Project description:BACKGROUND:Tracheal intubation with the patient in the lateral position is difficult because the laryngeal view is compromised during direct laryngoscopy. Flexible video endoscopes may facilitate intubation even when laryngeal views are poor on direct laryngoscopy because the patients are positioned laterally. Thus, this trial aims to compare the efficacy of flexible video endoscopes to Macintosh laryngoscopes for orotracheal intubation in the lateral position and to investigate their feasibility, i.e., whether the use of the two devices in combination can secure the airway when endotracheal intubation in the lateral position has failed using one device.
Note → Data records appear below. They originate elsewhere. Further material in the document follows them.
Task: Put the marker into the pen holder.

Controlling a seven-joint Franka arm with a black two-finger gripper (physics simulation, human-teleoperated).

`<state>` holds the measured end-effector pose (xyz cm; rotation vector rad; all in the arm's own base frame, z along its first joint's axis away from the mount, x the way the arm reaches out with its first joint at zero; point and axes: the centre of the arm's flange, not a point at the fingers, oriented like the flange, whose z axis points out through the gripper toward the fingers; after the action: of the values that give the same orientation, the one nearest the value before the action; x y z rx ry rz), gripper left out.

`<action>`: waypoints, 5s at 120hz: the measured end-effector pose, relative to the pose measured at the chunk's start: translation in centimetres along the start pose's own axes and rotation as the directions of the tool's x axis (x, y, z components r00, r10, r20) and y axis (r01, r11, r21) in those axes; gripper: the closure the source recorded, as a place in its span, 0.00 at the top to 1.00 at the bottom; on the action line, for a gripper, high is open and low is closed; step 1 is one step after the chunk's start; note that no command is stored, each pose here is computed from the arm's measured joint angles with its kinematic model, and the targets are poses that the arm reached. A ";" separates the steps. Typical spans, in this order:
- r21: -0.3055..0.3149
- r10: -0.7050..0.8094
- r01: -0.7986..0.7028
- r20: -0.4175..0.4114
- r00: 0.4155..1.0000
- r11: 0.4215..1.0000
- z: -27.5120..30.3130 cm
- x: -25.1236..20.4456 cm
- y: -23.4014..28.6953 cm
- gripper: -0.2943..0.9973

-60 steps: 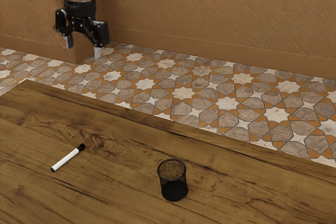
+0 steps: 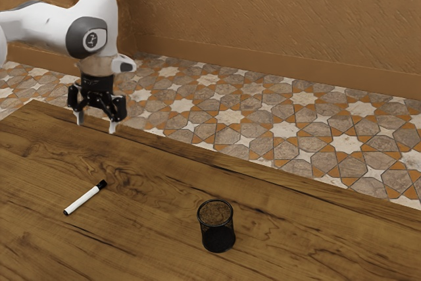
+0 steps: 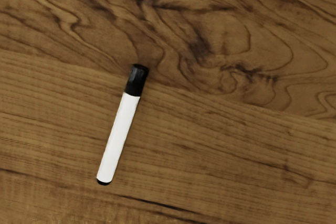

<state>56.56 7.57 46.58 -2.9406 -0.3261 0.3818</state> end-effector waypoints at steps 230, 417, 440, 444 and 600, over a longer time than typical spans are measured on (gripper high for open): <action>-0.177 0.356 -0.337 0.085 0.931 0.925 24.2 4.5 -6.1 0.50; 0.268 0.535 -0.618 -0.791 0.298 0.740 0.6 -11.5 24.3 0.16; 0.203 0.486 -0.603 -0.800 0.352 0.771 2.5 -15.7 25.8 0.16; 0.191 0.477 -0.604 -0.803 0.357 0.774 2.6 -16.2 26.4 0.16; -0.211 -0.077 -0.144 -0.777 0.625 0.967 -21.1 -7.9 14.9 0.71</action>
<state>57.62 -11.31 65.90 -2.9845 -0.1923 -1.0240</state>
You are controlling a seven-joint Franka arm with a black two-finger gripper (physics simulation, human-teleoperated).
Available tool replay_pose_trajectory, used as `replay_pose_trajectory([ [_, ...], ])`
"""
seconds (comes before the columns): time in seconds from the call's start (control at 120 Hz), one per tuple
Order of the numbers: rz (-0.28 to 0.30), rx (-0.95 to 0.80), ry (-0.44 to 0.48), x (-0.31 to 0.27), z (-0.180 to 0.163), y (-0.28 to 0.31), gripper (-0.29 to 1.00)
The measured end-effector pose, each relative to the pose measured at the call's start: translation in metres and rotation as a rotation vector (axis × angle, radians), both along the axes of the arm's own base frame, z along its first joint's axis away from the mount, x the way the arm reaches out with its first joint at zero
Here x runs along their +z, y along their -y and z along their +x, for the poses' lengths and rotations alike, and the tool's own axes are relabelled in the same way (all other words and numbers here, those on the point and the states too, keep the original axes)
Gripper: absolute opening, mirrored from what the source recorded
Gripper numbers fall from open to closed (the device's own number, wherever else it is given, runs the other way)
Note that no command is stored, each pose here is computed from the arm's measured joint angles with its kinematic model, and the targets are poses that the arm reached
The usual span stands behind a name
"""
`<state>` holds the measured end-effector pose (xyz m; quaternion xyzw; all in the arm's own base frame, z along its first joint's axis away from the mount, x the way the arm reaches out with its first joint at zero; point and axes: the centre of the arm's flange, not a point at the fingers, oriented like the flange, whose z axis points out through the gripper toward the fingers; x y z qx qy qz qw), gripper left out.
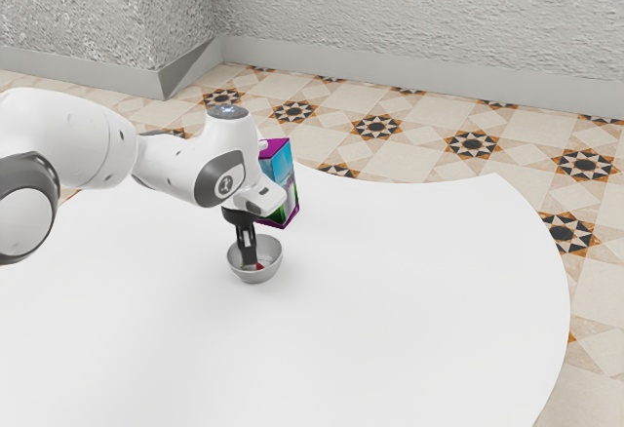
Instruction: Take strawberry from the bowl
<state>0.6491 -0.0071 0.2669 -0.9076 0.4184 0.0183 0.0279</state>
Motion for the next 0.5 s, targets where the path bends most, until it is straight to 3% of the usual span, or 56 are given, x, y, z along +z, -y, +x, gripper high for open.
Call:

METHODS:This will be a prospective, randomized, single-center, clinical trial. One hundred and seventy-four patients aged 18-65 years, who have been scheduled to undergo tracheal intubation under uniform general anesthetic techniques for elective kidney surgery in the lateral decubitus position will be randomly divided into the flexible video endoscope and the Macintosh laryngoscope groups. Primary outcomes include intubation time and intubation success rate. Secondary outcomes include overall user satisfaction (graded from 1 to 10 (1 = very poor, 10 = excellent)) and perioperative side effects and complications, such as frequency of esophageal intubation, lip or dental injury, sore throat, and hoarseness. DISCUSSION:The trial will clarify the efficacy of intubation with a Macintosh laryngoscope and a flexible video endoscope in the lateral position, and whether the two devices could be used in combination to secure the airway in cases where endotracheal intubation in the lateral position has failed with one device. TRIAL REGISTRATION:Chinese Clinical Trial Register, ChiCTR- IOR-15007175 . Registered on 6 October 2015.